[Data extracted from a collection]
######

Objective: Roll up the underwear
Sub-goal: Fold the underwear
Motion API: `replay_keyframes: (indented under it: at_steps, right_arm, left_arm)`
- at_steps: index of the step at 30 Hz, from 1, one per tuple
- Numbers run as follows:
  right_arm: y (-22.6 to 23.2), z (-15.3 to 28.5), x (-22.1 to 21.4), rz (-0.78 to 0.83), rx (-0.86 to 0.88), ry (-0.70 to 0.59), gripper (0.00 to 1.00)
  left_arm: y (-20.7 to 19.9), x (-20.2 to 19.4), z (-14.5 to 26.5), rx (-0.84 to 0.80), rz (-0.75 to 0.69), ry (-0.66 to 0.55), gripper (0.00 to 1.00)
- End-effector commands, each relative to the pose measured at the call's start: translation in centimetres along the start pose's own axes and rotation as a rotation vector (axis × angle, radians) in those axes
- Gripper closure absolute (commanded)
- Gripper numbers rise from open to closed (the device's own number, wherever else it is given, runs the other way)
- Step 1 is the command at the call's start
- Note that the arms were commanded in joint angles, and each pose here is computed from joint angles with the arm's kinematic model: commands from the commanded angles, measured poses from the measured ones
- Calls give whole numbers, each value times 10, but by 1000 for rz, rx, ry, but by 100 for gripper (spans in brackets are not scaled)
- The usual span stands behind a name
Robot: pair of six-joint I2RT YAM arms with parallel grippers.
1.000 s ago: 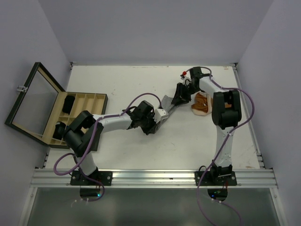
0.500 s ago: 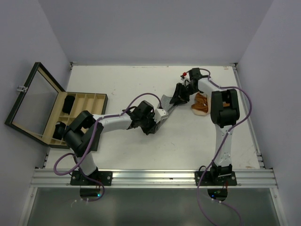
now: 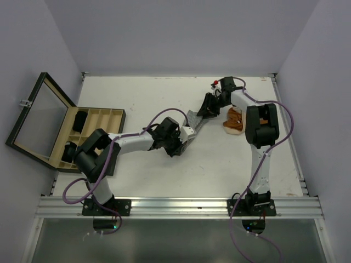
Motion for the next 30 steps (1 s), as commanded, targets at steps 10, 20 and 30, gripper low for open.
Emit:
replay_keyframes:
  at_steps: [10,20,30]
  right_arm:
    - [-8,-18,2,1,-23,40,58]
    - [22,-3,12,30,70,13,74]
    - [36,27,18,53,57,-7,100]
  left_arm:
    - [7,-57,-8,14,82,233,100]
    - [6,-57,-8,16,83,233,100]
    - [6,-57,-6,21,80,224,100]
Point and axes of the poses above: each gripper's point midway between its finger pads, its own z axis back along the fingers, its own y axis along the line the jaws close on, x = y × z, the point moved 7 cm from there along z, back along the fingers, and after that the axes turned 11 degrees about z, right-handed, at the moved point
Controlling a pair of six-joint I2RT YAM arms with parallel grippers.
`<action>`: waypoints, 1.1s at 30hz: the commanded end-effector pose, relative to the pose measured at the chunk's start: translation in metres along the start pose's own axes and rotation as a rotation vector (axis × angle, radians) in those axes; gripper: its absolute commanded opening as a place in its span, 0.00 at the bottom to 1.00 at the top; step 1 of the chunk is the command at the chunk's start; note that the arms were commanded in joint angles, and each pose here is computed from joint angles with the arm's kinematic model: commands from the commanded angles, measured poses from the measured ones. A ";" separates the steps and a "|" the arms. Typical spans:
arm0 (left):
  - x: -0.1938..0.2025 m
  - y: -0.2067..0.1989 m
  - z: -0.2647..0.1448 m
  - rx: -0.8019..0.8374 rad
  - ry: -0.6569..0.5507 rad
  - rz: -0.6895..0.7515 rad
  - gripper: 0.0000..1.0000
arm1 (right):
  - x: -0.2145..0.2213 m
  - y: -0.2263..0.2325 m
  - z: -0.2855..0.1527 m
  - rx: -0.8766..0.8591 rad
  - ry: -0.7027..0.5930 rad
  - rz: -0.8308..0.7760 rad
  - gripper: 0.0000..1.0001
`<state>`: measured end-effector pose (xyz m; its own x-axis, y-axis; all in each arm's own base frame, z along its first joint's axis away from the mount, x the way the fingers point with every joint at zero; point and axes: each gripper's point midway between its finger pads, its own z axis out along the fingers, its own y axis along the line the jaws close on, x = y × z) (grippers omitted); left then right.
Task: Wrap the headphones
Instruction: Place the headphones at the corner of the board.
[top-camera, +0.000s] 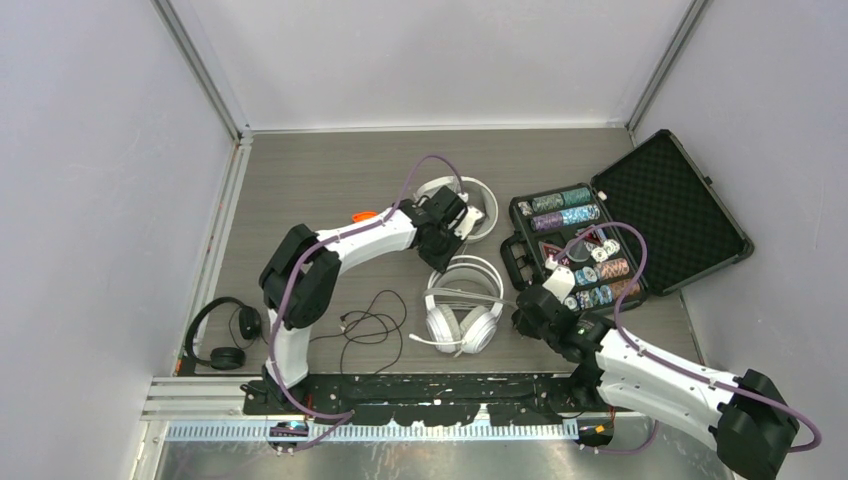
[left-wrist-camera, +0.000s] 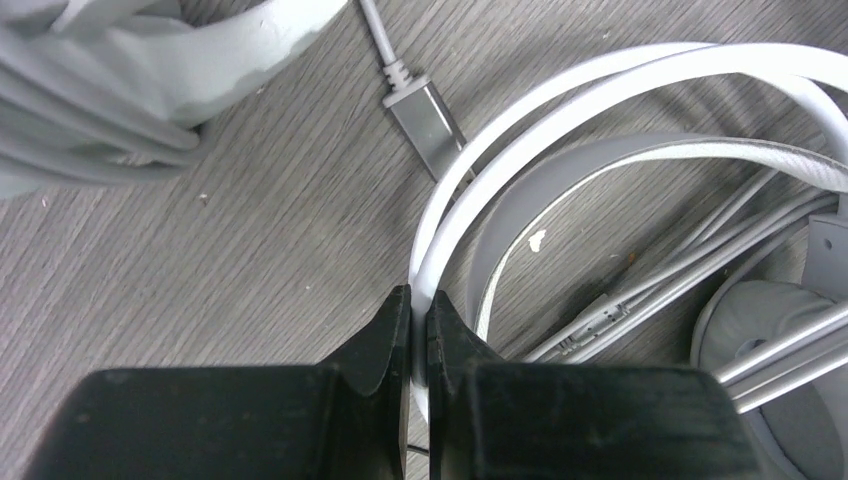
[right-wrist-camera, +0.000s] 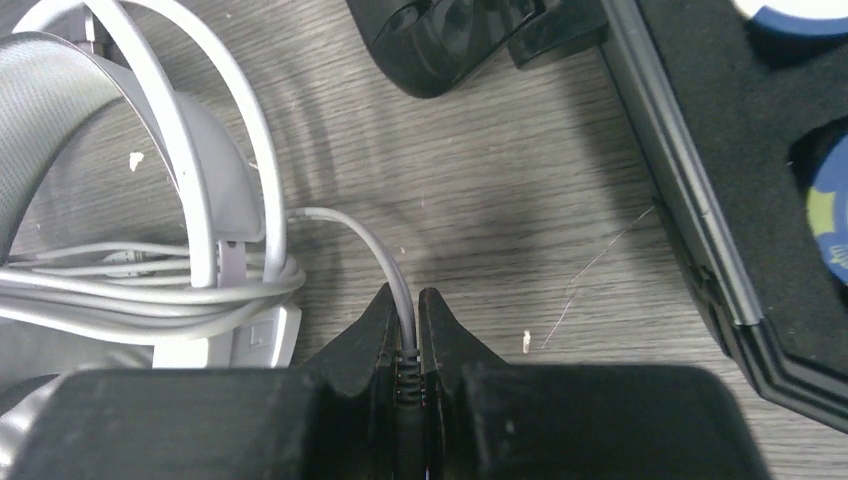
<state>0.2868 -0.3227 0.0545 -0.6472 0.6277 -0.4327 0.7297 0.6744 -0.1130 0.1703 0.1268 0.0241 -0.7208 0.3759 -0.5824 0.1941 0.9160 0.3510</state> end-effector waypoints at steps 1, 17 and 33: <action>-0.014 0.004 -0.002 -0.042 -0.006 0.017 0.08 | -0.033 0.007 -0.001 0.020 -0.132 0.041 0.08; -0.036 -0.005 -0.020 -0.021 -0.064 -0.026 0.40 | -0.046 0.005 -0.019 0.055 -0.152 0.084 0.33; -0.082 0.023 -0.145 -0.226 -0.402 -0.177 1.00 | -0.069 0.037 -0.064 -0.094 -0.133 0.092 0.47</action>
<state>0.3080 -0.3287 0.1493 -0.6474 0.4771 -0.5944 0.6404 0.7634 -0.0847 0.1810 0.1187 0.0975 -0.6237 0.4655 -0.6279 0.2303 0.8771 0.4215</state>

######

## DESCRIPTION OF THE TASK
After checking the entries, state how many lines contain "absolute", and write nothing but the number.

## TASK SOLUTION
2